_YOUR TASK_
Print back every record below, exactly as it stands.

= = = =

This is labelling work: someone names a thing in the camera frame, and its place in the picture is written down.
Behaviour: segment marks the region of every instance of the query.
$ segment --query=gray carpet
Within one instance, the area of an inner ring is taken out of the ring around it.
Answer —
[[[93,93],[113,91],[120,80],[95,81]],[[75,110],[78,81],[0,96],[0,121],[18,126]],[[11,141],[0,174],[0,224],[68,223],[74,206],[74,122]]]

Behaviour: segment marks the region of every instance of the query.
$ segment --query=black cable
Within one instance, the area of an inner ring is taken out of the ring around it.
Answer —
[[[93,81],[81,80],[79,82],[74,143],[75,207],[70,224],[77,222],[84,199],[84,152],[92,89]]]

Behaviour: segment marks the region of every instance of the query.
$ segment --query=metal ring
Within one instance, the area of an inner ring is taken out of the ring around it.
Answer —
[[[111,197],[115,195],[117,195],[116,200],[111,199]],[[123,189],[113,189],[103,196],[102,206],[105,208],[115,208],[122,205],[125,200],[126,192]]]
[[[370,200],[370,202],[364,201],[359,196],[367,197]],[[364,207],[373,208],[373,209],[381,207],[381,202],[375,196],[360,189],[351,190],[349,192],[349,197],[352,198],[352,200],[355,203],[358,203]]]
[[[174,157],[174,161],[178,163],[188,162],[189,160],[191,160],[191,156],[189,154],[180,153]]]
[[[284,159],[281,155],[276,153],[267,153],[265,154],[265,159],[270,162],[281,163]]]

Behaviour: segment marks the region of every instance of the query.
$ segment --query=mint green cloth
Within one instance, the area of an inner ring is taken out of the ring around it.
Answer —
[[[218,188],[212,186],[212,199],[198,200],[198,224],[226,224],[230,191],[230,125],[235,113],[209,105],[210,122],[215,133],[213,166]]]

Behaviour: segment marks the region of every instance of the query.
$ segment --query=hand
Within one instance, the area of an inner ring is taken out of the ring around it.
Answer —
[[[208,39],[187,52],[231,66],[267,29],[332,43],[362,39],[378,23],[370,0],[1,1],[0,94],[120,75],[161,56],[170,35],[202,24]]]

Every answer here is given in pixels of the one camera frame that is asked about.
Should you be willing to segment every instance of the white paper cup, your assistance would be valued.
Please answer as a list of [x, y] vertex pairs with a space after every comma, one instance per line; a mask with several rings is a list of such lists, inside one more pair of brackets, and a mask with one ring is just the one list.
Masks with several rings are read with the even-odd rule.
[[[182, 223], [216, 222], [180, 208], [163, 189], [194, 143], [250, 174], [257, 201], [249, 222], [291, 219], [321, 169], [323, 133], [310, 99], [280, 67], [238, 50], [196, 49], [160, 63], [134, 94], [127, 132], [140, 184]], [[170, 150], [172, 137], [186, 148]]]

= = = =

_WRITTEN RESPONSE_
This is labelling work: someone names a thing in the camera frame, and its place in the picture is written down.
Behaviour: segment marks the region of every instance of the query.
$ segment --query=gray carpet
Within one instance, the area of an inner ring is taken out of the ring around it.
Answer —
[[[93,93],[113,91],[120,80],[95,81]],[[75,110],[78,81],[0,96],[0,121],[18,126]],[[11,141],[0,174],[0,224],[68,223],[74,206],[74,122]]]

Behaviour: segment marks the region of every instance of the query.
$ segment --query=black cable
Within one instance, the area of an inner ring is taken out of the ring around it.
Answer —
[[[93,81],[81,80],[79,82],[74,143],[75,207],[70,224],[77,222],[84,199],[84,152],[92,89]]]

Behaviour: segment marks the region of every instance of the query.
$ segment --query=metal ring
Within one instance, the area of an inner ring is taken out of the ring around it.
Answer —
[[[111,197],[115,195],[117,195],[116,200],[111,199]],[[123,189],[113,189],[103,196],[102,206],[105,208],[115,208],[122,205],[125,200],[126,192]]]
[[[370,200],[370,202],[364,201],[359,196],[367,197]],[[364,207],[373,208],[373,209],[381,207],[381,202],[375,196],[360,189],[351,190],[349,192],[349,197],[352,198],[352,200],[355,203],[358,203]]]
[[[174,157],[174,161],[178,163],[188,162],[189,160],[191,160],[191,156],[189,154],[180,153]]]
[[[284,159],[281,155],[276,153],[267,153],[265,154],[265,159],[270,162],[281,163]]]

Behaviour: segment marks the region of every instance of the query.
$ segment --query=mint green cloth
Within one instance, the area of an inner ring is taken out of the ring around it.
Answer —
[[[218,188],[212,186],[212,199],[198,200],[198,224],[226,224],[230,191],[230,125],[235,113],[209,105],[210,122],[215,133],[213,166]]]

Behaviour: segment marks the region of every instance of the query.
$ segment --query=hand
Within one instance, the area of an inner ring is taken out of the ring around it.
Answer —
[[[208,39],[187,52],[231,66],[267,29],[332,43],[362,39],[378,23],[370,0],[1,1],[0,94],[120,75],[161,56],[170,35],[202,24]]]

Every answer here is given in pixels of the one camera frame that is asked about.
Should you be willing to segment every instance of the white paper cup, your assistance would be valued.
Please answer as a list of [x, y] vertex pairs with a space after every comma, one instance per line; a mask with several rings is a list of such lists, inside one more pair of brackets, and a mask with one ring is just the one list.
Masks with several rings are read with the even-odd rule.
[[[182, 223], [216, 222], [180, 208], [163, 189], [194, 143], [250, 174], [257, 201], [249, 222], [291, 219], [321, 169], [323, 133], [310, 99], [280, 67], [238, 50], [196, 49], [160, 63], [134, 94], [127, 132], [140, 184]], [[170, 150], [172, 137], [186, 148]]]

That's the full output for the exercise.